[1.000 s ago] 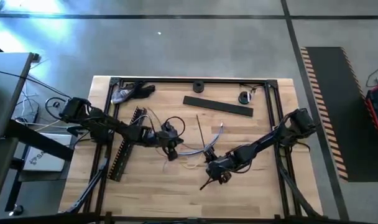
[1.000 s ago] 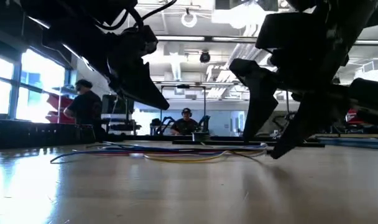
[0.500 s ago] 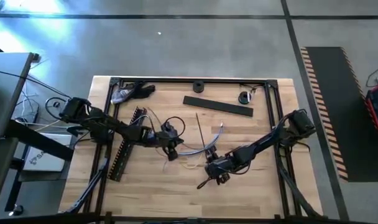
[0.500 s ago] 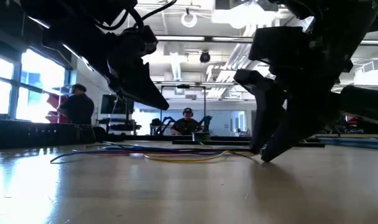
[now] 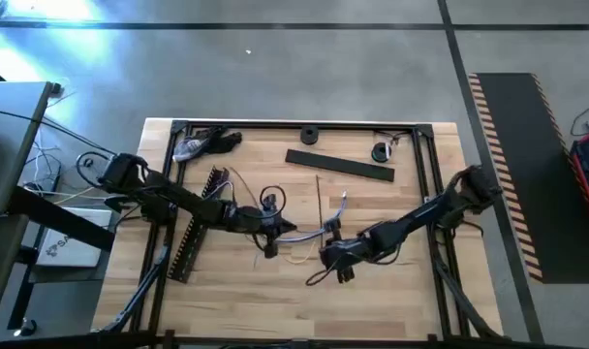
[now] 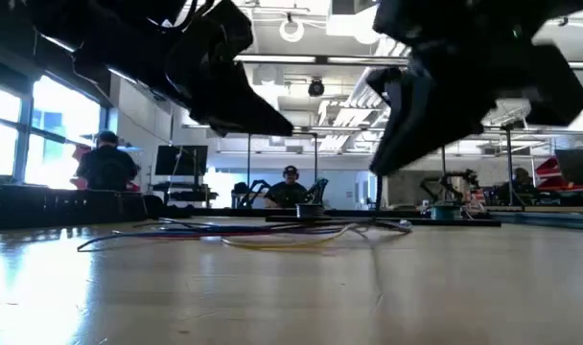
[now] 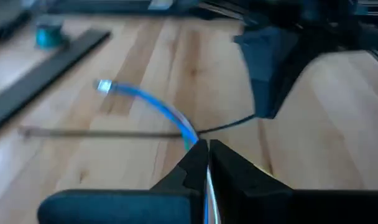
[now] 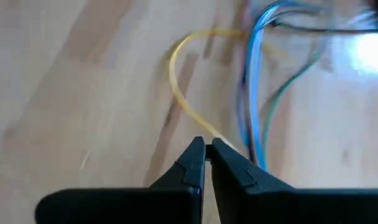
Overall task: Ziptie cables
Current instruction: Insert the right cable zip tie into the cable wires
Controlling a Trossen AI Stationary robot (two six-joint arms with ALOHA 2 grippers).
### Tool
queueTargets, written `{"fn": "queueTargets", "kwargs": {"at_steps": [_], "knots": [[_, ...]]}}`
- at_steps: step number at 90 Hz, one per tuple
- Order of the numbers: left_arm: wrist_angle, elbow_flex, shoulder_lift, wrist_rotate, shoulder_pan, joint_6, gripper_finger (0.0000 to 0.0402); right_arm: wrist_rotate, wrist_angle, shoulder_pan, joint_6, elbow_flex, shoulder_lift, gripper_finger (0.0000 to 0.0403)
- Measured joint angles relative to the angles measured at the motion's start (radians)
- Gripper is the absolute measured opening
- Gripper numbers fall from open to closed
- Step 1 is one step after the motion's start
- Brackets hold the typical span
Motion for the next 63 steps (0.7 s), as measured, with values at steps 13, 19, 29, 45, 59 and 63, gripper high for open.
{"fn": "queueTargets", "kwargs": {"at_steps": [13, 19, 29, 45, 59, 63], "knots": [[0.168, 0.015, 0.099, 0.000, -0.024, 0.089, 0.0055, -0.004, -0.010, -0.007, 0.057, 0.000, -0.033, 0.0001], [0.193, 0.046, 0.142, 0.002, -0.030, 0.105, 0.0078, -0.011, 0.007, -0.010, 0.086, 0.000, -0.045, 0.0001], [0.196, 0.112, 0.213, 0.027, -0.033, 0.114, 0.0114, -0.010, 0.026, -0.014, 0.148, 0.000, -0.060, 0.0000], [0.194, 0.203, 0.298, -0.007, -0.037, 0.103, 0.0139, -0.010, 0.027, -0.011, 0.234, 0.000, -0.087, 0.0000], [0.193, 0.253, 0.349, -0.045, -0.044, 0.100, 0.0140, 0.001, 0.015, 0.007, 0.254, 0.000, -0.113, 0.0000], [0.193, 0.266, 0.362, -0.043, -0.046, 0.099, 0.0140, 0.001, 0.007, 0.013, 0.261, 0.000, -0.118, 0.0000]]}}
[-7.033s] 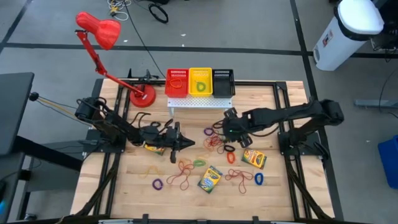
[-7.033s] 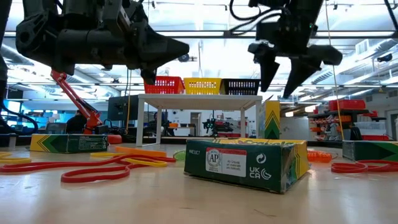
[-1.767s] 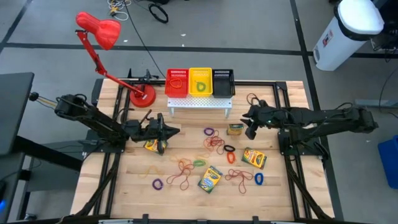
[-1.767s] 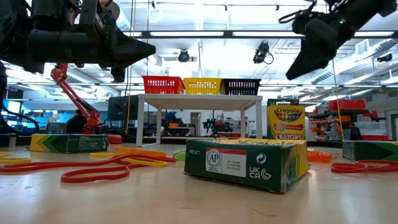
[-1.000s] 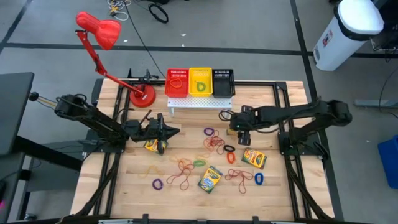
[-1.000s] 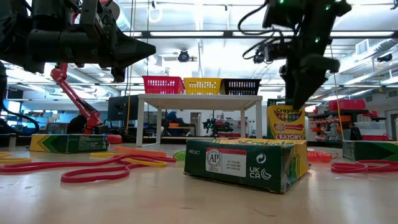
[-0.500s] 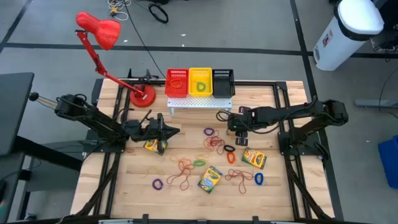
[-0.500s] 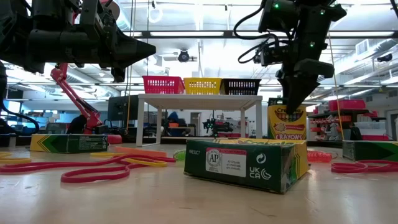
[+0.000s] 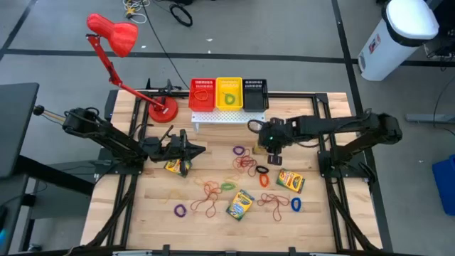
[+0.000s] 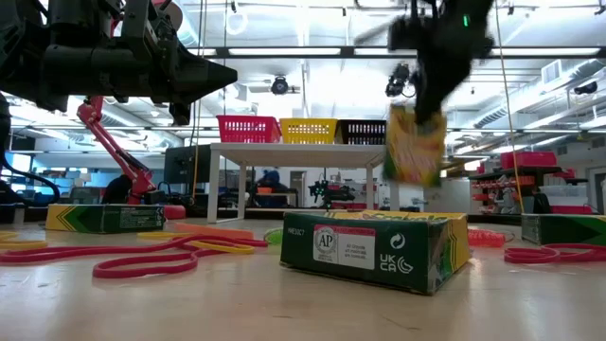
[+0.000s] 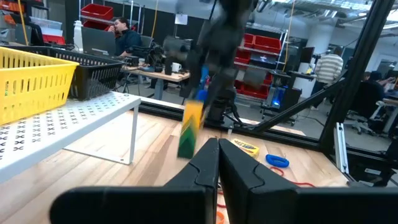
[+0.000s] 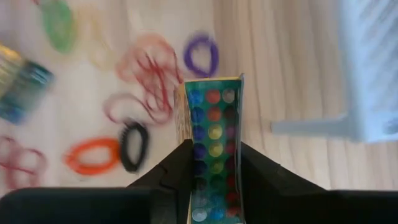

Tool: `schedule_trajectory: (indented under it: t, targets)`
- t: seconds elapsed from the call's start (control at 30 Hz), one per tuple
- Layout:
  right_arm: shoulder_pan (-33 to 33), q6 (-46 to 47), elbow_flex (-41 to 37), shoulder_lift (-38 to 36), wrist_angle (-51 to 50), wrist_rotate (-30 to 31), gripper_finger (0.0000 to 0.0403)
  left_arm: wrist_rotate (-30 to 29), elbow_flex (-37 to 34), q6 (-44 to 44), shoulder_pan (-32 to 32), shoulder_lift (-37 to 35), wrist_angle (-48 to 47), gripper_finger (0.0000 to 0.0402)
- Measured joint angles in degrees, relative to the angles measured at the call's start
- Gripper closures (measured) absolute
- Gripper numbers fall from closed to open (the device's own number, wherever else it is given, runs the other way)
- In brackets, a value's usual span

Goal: Pick & Place Office Desk Supplies
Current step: Put the yellow crayon box into the black bin on the shelf

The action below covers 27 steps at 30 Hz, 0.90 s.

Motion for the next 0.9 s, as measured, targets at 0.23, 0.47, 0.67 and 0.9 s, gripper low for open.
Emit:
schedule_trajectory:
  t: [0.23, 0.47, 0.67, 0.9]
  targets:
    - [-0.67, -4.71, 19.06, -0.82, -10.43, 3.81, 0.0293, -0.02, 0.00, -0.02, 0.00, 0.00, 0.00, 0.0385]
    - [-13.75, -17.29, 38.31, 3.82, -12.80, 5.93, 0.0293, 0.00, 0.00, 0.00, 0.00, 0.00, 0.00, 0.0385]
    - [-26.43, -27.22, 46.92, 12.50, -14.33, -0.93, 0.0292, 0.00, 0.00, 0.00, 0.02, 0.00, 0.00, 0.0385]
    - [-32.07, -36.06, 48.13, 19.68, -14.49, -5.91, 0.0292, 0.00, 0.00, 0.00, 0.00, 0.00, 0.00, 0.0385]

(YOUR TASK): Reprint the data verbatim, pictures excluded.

(WRITTEN REPLY):
[1.000 s ago] 
[1.000 s ago] 
[0.500 s ago] 
[0.500 s ago] 
[now] 
[now] 
[now] 
[now] 
Overall task: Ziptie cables
Current instruction: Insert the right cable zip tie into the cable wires
Controlling a Trossen AI Stationary robot (two six-joint arms with ALOHA 2 grippers).
### Tool
queueTargets, written `{"fn": "queueTargets", "kwargs": {"at_steps": [_], "knots": [[_, ...]]}}`
- at_steps: step number at 90 Hz, one per tuple
- Order of the numbers: left_arm: wrist_angle, elbow_flex, shoulder_lift, wrist_rotate, shoulder_pan, joint_6, gripper_finger (0.0000 to 0.0402); right_arm: wrist_rotate, wrist_angle, shoulder_pan, joint_6, elbow_flex, shoulder_lift, gripper_finger (0.0000 to 0.0403)
- Measured joint angles relative to the angles measured at the motion's start (radians)
- Gripper is the absolute measured opening
- Gripper numbers fall from open to closed
- Step 1 is one step after the motion's start
- Brackets hold the typical span
Motion for the next 63 steps (0.7 s), as measured, with values at steps 13, 19, 29, 45, 59 and 63, gripper high for open.
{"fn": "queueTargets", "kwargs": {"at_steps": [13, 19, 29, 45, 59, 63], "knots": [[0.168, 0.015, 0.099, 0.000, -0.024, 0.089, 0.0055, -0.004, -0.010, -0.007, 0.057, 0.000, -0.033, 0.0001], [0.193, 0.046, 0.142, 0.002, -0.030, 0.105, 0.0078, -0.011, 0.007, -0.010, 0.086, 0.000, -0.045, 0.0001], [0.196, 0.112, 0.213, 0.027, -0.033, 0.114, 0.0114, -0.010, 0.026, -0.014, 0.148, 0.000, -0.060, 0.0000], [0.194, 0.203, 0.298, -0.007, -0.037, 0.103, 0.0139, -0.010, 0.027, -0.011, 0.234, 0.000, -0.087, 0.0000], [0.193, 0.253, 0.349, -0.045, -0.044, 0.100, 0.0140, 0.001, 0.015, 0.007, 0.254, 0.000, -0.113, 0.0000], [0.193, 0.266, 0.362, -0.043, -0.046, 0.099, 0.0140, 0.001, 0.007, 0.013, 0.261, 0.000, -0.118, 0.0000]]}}
[-7.033s] 
[-7.033s] 
[-1.767s] 
[-1.767s] 
[-1.000s] 
[-1.000s] 
[-0.500s] 
[-0.500s] 
[+0.000s] 
[+0.000s] 
[+0.000s] 
[+0.000s] 

Tool: `schedule_trajectory: (indented under it: t, targets)`
- t: seconds elapsed from the call's start (control at 30 Hz), one per tuple
- Layout:
  right_arm: shoulder_pan (-33 to 33), q6 (-46 to 47), elbow_flex (-41 to 37), shoulder_lift (-38 to 36), wrist_angle (-51 to 50), wrist_rotate (-30 to 31), gripper_finger (0.0000 to 0.0403)
  left_arm: wrist_rotate (-30 to 29), elbow_flex (-37 to 34), q6 (-44 to 44), shoulder_pan (-32 to 32), shoulder_lift (-37 to 35), wrist_angle (-48 to 47), gripper_finger (0.0000 to 0.0402)
- Measured joint angles in degrees, relative to the angles measured at the call's start
- Gripper closures (measured) absolute
- Gripper numbers fall from closed to open (the device's own number, wherever else it is given, runs the other way)
- In brackets, a value's usual span

Goal: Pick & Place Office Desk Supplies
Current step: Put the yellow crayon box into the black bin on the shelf

The action below covers 27 steps at 30 Hz, 0.90 s.

Motion for the next 0.9 s, as measured, targets at 0.23, 0.47, 0.67 and 0.9 s, gripper low for open.
Emit:
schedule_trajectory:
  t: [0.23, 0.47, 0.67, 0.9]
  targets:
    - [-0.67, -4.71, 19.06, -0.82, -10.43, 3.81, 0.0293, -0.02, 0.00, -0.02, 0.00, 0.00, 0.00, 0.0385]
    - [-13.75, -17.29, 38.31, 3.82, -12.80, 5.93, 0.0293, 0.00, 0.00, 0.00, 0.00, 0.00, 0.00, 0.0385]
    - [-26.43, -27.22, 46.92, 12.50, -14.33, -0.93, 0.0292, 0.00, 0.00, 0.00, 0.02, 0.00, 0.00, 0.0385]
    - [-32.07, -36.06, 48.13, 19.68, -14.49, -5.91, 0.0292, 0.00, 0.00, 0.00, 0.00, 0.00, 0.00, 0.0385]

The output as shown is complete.